St Helens mum left in agony by medical mesh launches campaign to save others by Liza Williams, Liverpool Echo Apr 5 2012
A MUM has launched a campaign against a medical mesh incontinence product which she said left her in unbearable pain.
Teresa Hughes, 60, from St Helens, claimed her health has rapidly deteriorated since an operation to cure her incontinence.
Doctors operated using medical mesh, a product about which women across the country have raised their concerns.
Mrs Hughes, who has presented a petition to the Government, said it was now causing excruciating pain and discomfort.
She said: “We are calling on the Government to set up a register of people who used these products.

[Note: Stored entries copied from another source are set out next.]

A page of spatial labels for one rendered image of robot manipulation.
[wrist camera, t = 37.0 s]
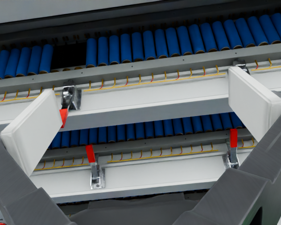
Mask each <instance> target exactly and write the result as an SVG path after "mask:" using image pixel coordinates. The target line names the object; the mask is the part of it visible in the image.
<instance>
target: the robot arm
mask: <svg viewBox="0 0 281 225"><path fill-rule="evenodd" d="M228 104H229V106H230V107H231V108H232V110H233V111H234V112H235V113H236V115H237V116H238V117H239V119H240V120H241V121H242V122H243V124H244V125H245V126H246V127H247V129H248V130H249V131H250V133H251V134H252V135H253V137H254V138H255V139H256V140H257V141H258V144H257V145H256V146H255V148H254V149H253V150H252V151H251V153H250V154H249V155H248V156H247V158H246V159H245V160H244V161H243V162H242V164H241V165H240V166H239V168H238V169H234V168H231V167H229V168H228V169H227V170H226V171H225V172H224V173H223V174H222V175H221V176H220V178H219V179H218V180H217V181H216V182H215V184H214V185H213V186H212V187H211V188H210V190H209V191H208V192H207V193H206V194H205V195H204V197H203V198H202V199H201V200H200V201H199V202H197V201H193V200H185V197H184V193H183V192H182V193H173V194H164V195H158V196H154V197H150V198H147V199H144V200H140V201H125V200H100V201H91V202H89V205H88V208H87V209H85V210H82V211H80V212H78V213H76V214H74V215H72V216H70V217H69V218H68V217H67V216H66V215H65V214H64V212H63V211H62V210H61V209H60V208H59V207H58V206H57V204H56V203H55V202H54V201H53V200H52V198H51V197H50V196H49V195H48V194H47V192H46V191H45V190H44V189H43V188H42V187H40V188H37V187H36V186H35V185H34V184H33V182H32V181H31V180H30V178H29V176H30V175H31V174H32V172H33V170H34V169H35V167H36V166H37V164H38V163H39V161H40V159H41V158H42V156H43V154H44V153H45V151H46V150H47V148H48V147H49V145H50V143H51V142H52V140H53V139H54V137H55V135H56V134H57V132H58V131H59V129H60V128H61V126H62V124H63V122H62V118H61V115H60V112H59V108H58V104H57V100H56V96H55V93H54V91H53V90H52V89H49V90H45V91H44V92H43V93H42V94H41V95H40V96H39V97H38V98H36V99H35V100H34V101H33V102H32V103H31V104H30V105H29V106H28V107H27V108H26V109H25V110H24V111H23V112H22V113H21V114H20V115H19V116H18V117H17V118H15V119H14V120H13V121H12V122H11V123H10V124H9V125H8V126H6V127H5V128H4V130H2V131H1V132H0V211H1V213H2V215H3V217H4V219H5V221H6V223H7V225H277V224H278V222H279V220H280V217H281V92H277V91H270V90H269V89H268V88H266V87H265V86H264V85H262V84H261V83H259V82H258V81H257V80H255V79H254V78H253V77H252V76H250V75H249V74H248V73H246V72H245V71H243V70H242V69H241V68H239V67H238V66H235V67H230V69H228Z"/></svg>
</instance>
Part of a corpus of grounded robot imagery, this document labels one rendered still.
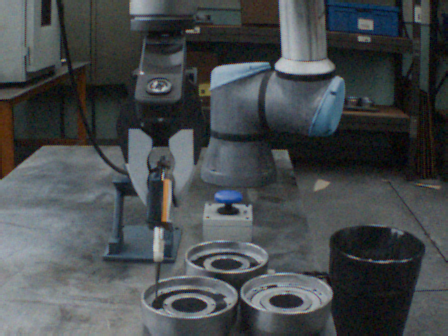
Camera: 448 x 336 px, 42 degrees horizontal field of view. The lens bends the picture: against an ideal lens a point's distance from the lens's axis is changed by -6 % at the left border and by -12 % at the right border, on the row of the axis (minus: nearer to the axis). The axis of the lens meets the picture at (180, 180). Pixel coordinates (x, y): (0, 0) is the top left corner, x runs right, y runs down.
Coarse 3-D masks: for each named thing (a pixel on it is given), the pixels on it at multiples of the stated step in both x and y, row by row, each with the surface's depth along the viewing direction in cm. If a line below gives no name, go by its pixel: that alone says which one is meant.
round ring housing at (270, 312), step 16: (288, 272) 73; (256, 288) 72; (272, 288) 73; (304, 288) 72; (320, 288) 71; (240, 304) 68; (272, 304) 70; (288, 304) 71; (304, 304) 68; (320, 304) 69; (256, 320) 65; (272, 320) 64; (288, 320) 64; (304, 320) 64; (320, 320) 65
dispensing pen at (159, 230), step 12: (168, 168) 73; (156, 192) 70; (156, 204) 70; (156, 216) 69; (156, 228) 70; (156, 240) 70; (156, 252) 70; (156, 264) 69; (156, 276) 69; (156, 288) 69
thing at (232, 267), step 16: (224, 240) 84; (192, 256) 82; (224, 256) 82; (256, 256) 81; (192, 272) 76; (208, 272) 75; (224, 272) 74; (240, 272) 74; (256, 272) 75; (240, 288) 75
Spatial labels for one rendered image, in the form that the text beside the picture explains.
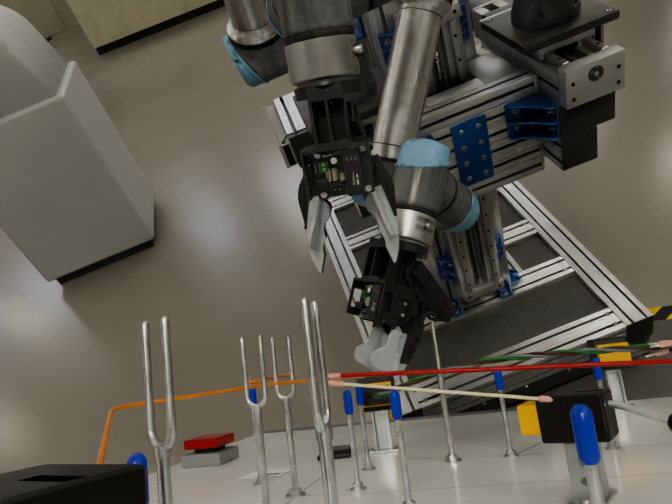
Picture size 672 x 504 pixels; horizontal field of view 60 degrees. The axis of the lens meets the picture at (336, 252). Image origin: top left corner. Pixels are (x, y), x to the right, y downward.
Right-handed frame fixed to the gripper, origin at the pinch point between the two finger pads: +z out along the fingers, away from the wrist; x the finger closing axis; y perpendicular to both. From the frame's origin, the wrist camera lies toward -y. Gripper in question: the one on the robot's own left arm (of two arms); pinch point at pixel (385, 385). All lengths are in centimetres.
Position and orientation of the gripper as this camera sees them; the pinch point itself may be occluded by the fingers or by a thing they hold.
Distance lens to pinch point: 84.2
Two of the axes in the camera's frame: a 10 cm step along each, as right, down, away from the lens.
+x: 5.9, 0.2, -8.1
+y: -7.7, -2.6, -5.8
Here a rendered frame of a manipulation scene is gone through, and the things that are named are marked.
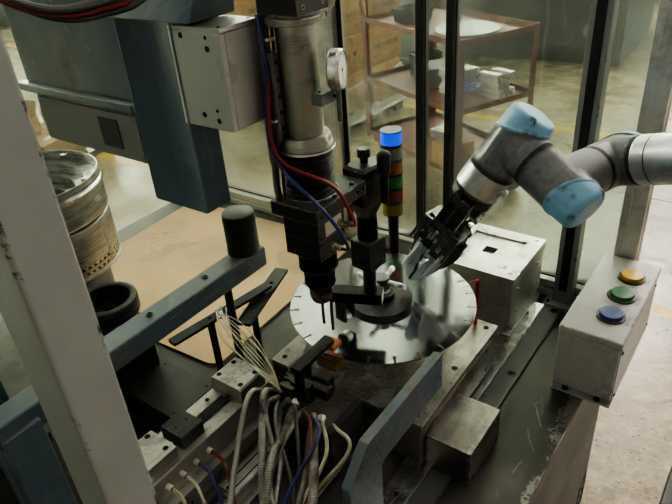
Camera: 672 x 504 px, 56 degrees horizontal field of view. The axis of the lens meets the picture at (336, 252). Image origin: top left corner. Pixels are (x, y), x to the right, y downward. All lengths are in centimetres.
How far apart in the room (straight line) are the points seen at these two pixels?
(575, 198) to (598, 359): 38
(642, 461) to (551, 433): 106
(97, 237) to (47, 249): 110
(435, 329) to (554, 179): 32
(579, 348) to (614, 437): 110
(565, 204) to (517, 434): 45
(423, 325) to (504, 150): 32
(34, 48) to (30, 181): 89
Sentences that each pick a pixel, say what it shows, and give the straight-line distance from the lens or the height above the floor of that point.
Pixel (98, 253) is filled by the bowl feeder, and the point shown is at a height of 95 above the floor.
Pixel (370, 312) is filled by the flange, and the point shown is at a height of 96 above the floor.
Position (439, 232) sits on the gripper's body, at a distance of 103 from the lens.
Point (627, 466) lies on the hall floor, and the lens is 222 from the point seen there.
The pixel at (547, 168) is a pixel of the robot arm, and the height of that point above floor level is 123.
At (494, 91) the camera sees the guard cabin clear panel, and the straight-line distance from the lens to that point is 140.
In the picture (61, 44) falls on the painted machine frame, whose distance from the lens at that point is 115.
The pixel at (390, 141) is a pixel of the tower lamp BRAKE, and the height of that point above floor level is 114.
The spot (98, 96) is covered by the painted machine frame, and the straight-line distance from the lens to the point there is 111.
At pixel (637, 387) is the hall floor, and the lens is 249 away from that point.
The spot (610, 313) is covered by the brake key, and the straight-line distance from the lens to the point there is 123.
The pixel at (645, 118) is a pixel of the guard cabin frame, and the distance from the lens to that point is 130.
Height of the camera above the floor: 162
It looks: 31 degrees down
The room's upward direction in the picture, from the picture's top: 5 degrees counter-clockwise

“It makes no sense that drugs have to pass many years of tests, but devices like these mesh products have very minimal testing.
“Many women are suffering in silence and when complications arise there are few doctors who know how to deal with it.”
Christian Beadell, of Goodmans solicitors, in Liverpool, said he had been contacted by women affected by the mesh. But he said it was difficult to take legal action because there was no conclusive proof it was dangerous.
Mr Beadell told the ECHO: “It is a complicated issue and we are not entirely sure where it will go.
“It is a similar case to the PIP breast implants, in that we have no proof the product causes problems.
“Doctors have conflicting views – some refuse to use it because they think it is dangerous.
“The general complaints patient report are that the product erodes, can travel around the body and cause infection.
“It is also very difficult to remove afterwards because it sticks to tissue.
“But others think they are fantastic devices.
“The issue here, like with PIPs, is that medical devices are not regulated properly and there needs to be an overhaul.
“Effectively, if a study in Europe says a product is safe, the Medicines and Healthcare products Regulatory Authority (MHRA) just rubber stamp it.
“There is no extra investigation. There is not even a register of everyone who has had it used.”
The mesh is manufactured by more than 20 different firms, including Ethicon.
Its spokesman said: “The use of surgical mesh to treat conditions such as stress urinary incontinence is an important treatment option.
“Numerous clinical studies suggest that, when combined with proper surgical technique, surgical mesh can improve patient outcomes.”
An MHRA spokesperson added: “We aim to prevent adverse incidents happening and, where they have already happened, to prevent them happening again.
“No device should ever be considered 100% safe, and constant effort is needed to reduce both the rate at which adverse incidents occur and the severity of the outcome.”